• [Your goal]: Whenever a line carries the word "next", pull it out of the entries.

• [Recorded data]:

_____

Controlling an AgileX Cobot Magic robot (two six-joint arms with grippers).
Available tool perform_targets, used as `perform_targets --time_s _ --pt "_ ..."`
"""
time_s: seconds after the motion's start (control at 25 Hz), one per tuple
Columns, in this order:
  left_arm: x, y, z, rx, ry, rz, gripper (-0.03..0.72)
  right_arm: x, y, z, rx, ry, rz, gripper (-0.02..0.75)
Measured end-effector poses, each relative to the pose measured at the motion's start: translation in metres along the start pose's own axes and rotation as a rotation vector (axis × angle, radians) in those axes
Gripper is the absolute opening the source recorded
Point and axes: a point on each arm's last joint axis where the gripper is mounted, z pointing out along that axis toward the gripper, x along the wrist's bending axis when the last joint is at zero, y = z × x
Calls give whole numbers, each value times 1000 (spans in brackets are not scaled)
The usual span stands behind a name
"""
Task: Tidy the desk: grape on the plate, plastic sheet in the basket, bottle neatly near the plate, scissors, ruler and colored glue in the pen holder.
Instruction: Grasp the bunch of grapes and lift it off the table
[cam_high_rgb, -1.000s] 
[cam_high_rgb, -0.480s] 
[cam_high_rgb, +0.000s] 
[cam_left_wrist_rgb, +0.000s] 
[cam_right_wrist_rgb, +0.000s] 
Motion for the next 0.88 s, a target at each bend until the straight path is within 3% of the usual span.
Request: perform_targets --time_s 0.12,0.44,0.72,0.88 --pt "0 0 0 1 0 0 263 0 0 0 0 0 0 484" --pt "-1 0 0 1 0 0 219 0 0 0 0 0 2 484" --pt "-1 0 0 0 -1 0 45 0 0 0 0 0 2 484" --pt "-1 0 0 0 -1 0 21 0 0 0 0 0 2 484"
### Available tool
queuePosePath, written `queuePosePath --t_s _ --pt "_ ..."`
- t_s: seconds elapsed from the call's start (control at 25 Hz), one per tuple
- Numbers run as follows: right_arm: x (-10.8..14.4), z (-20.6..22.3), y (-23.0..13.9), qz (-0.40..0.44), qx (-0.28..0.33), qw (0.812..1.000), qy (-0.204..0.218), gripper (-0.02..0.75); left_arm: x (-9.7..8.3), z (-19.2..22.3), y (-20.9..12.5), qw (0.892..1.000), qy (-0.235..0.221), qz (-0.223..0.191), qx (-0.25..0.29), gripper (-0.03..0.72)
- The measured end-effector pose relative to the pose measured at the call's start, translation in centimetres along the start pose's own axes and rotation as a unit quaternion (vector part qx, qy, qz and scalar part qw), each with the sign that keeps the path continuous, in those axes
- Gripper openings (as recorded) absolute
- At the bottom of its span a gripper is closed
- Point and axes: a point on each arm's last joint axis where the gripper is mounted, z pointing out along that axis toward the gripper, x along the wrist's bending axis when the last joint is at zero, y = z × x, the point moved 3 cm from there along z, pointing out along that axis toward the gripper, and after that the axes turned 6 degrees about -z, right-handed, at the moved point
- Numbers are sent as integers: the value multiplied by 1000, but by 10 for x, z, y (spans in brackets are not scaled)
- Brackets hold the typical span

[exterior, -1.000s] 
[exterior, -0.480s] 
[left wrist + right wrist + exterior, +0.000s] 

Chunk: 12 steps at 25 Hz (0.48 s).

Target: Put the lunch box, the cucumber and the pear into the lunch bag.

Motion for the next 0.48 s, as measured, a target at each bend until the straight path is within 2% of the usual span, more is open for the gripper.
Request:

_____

• [Task response]:
Motion for the next 0.88 s, a target at each bend until the straight path is within 3% of the usual span.
Motion for the next 0.48 s, as measured, a target at each bend until the straight path is within 2% of the usual span, more is open for the gripper.

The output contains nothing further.